* Work to be completed: Copy all the lines of the data that include the word "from".

* Source data:
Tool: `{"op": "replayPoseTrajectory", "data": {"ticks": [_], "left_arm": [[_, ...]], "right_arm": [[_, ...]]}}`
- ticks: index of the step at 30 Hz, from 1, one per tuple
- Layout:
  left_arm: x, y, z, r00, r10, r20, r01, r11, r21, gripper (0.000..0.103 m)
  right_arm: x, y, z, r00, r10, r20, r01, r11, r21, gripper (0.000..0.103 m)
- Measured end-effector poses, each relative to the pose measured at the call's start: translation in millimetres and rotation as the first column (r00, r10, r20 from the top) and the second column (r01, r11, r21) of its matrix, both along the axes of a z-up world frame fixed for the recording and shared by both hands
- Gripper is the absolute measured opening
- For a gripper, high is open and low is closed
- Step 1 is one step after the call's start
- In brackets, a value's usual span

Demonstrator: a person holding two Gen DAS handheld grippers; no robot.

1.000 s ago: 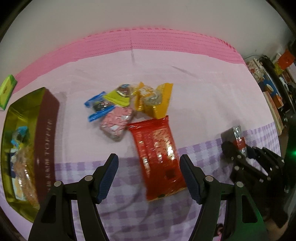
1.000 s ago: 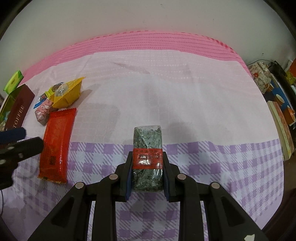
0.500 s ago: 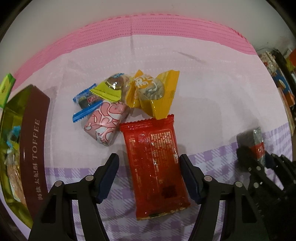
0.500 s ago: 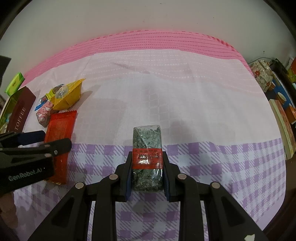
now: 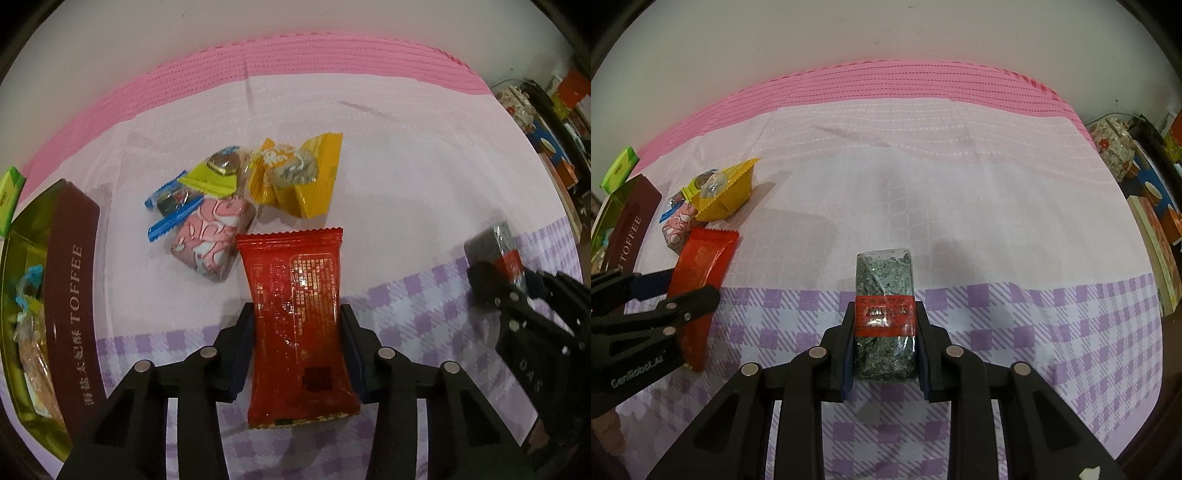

* Expected answer:
- ticks: index of the step at 30 Hz, from 1, one per tuple
- Measured end-effector poses, each relative to the pose measured at the call's start: translation in millimetres and rotation as the first column (r00, r10, r20 from the top) and the second column (r01, r11, r21) of its matrix, both along the axes of a z-up world frame fixed for the recording and shared by both hands

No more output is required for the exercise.